Víkingur Ólafsson: Mozart & Contemporaries
Queen Elizabeth Hall, 2nd October. Dubbed “Iceland’s Glenn Gould” by the New York Times, pianist Víkingur Ólafsson has won every award going over the past few years. His latest project, released this September, pairs music by Mozart with works by his contemporaries. Cimarosa and Galuppi come up bright in Ólafsson’s hands, casting Mozart’s virtuosic late piano works in a new light.
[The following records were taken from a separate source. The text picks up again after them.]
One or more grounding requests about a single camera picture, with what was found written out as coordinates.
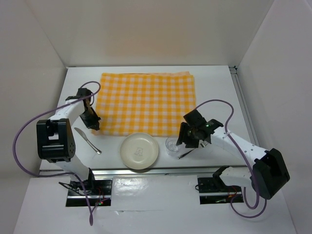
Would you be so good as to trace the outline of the clear drinking glass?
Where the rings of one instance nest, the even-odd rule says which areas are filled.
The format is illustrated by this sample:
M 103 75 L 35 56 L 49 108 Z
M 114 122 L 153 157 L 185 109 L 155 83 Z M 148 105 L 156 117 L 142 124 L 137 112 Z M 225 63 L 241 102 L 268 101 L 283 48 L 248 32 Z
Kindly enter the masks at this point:
M 165 141 L 166 152 L 169 156 L 178 157 L 180 147 L 177 146 L 177 137 L 168 137 Z

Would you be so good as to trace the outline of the yellow white checkered cloth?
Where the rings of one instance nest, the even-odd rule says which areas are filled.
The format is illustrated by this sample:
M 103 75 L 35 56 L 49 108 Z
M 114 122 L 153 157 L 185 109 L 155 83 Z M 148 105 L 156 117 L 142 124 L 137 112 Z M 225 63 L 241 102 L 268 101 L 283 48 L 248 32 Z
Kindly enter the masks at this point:
M 94 135 L 178 135 L 183 116 L 196 106 L 195 78 L 178 73 L 102 73 Z

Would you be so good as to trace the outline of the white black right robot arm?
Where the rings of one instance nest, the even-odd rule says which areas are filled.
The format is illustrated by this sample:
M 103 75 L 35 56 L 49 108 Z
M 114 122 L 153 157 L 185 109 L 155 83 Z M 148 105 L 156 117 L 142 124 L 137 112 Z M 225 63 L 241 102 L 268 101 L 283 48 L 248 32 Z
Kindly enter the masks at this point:
M 290 174 L 277 149 L 264 149 L 231 132 L 226 124 L 206 120 L 198 110 L 185 115 L 174 137 L 93 135 L 101 154 L 83 151 L 92 169 L 216 167 L 213 186 L 218 191 L 238 186 L 254 189 L 271 199 Z

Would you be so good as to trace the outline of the silver table knife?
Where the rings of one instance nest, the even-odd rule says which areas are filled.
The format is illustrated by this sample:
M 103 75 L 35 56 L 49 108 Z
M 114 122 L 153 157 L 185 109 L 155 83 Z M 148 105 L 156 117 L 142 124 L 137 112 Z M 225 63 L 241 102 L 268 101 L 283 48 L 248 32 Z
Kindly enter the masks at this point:
M 75 131 L 87 142 L 87 144 L 97 153 L 97 154 L 101 154 L 102 151 L 100 149 L 98 149 L 86 136 L 86 134 L 77 127 L 74 127 Z

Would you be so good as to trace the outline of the silver fork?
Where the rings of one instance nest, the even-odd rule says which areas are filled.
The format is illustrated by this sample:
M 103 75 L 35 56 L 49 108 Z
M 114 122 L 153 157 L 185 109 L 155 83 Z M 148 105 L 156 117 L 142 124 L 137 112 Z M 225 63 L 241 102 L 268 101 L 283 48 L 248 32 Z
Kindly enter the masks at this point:
M 199 145 L 198 145 L 197 148 L 193 148 L 193 149 L 191 149 L 191 150 L 188 150 L 187 152 L 181 154 L 177 159 L 181 159 L 181 158 L 187 156 L 188 154 L 190 154 L 192 151 L 194 151 L 194 150 L 196 150 L 196 149 L 205 148 L 205 147 L 206 147 L 207 145 L 209 145 L 209 144 L 210 144 L 210 143 L 207 142 L 207 141 L 205 141 L 205 140 L 204 140 L 204 141 L 201 141 L 201 142 L 199 143 Z

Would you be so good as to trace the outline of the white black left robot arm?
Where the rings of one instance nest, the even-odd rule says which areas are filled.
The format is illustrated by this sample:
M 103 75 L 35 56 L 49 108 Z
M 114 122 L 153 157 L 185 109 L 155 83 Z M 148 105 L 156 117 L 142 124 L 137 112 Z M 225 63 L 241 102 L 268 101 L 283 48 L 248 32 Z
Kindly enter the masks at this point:
M 90 104 L 91 94 L 89 89 L 79 88 L 75 96 L 66 99 L 66 107 L 56 111 L 49 119 L 39 120 L 36 124 L 40 159 L 69 173 L 73 184 L 86 195 L 96 190 L 96 182 L 92 170 L 83 165 L 76 155 L 72 123 L 80 118 L 88 129 L 99 130 L 100 117 Z

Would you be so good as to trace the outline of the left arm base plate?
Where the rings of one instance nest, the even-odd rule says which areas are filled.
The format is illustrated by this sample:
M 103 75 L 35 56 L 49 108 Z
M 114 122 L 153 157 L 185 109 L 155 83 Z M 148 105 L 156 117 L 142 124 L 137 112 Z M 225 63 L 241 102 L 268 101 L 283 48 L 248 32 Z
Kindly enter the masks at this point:
M 95 205 L 100 207 L 111 206 L 112 184 L 112 179 L 95 180 L 94 187 L 86 189 L 91 207 Z M 69 183 L 59 182 L 59 185 L 67 190 L 66 207 L 87 207 L 81 186 L 72 181 Z

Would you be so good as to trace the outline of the cream round plate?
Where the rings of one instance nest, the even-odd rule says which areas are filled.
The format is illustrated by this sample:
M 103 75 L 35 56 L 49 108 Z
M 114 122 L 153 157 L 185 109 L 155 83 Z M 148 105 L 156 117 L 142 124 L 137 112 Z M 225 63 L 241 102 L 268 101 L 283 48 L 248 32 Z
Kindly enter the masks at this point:
M 124 139 L 119 152 L 125 166 L 133 170 L 144 170 L 156 162 L 159 146 L 149 134 L 134 133 Z

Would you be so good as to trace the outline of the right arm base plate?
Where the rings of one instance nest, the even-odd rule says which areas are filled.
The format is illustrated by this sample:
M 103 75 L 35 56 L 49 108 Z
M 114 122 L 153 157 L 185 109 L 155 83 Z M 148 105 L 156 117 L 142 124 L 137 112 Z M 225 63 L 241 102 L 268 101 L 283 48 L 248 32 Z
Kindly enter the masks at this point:
M 205 204 L 243 203 L 241 188 L 238 186 L 217 186 L 213 177 L 198 177 L 195 189 L 199 192 L 199 202 Z
Featuring plenty of new transcriptions by Ólafsson, this recital should be anything but run of the mill.
Carmen, Opera North
Leeds, Salford, Newcastle and elsewhere, 2nd to 28th October with dates in 2022. Bizet’s blood-soaked operatic classic (above) tours all over the north of England this autumn in a new production by Edward Dick. If Dick’s five-star Tosca for the company back in 2018 is anything to go by, we can expect brutality and sensuality in equal measure. Mezzo-soprano Chrystal E Williams’s sumptuous voice will tackle some of the most famous (and sexiest) arias in the repertoire. She’s joined by Canadian tenor Antoine Bélanger as good-boy-gone-bad Don José. Antony Hermus and Garry Walker share conducting duties.
Koyaanisqatsi, Philharmonia Orchestra
Royal Festival Hall, 21st October. When American filmmaker Godfrey Reggio met minimalist composer Philip Glass in the 1980s the results were electric. Together they produced the groundbreaking trilogy of Qatsi films—cinematic tone-poems in which man’s relationship to nature and technology is explored in hypnotic, wordless sequences of image and sound. The Philharmonia Orchestra is offering a rare opportunity to see Koyaanisqatsi—the cult first film in the triptych—accompanied by a live performance of the score, conducted by Michael Riesman.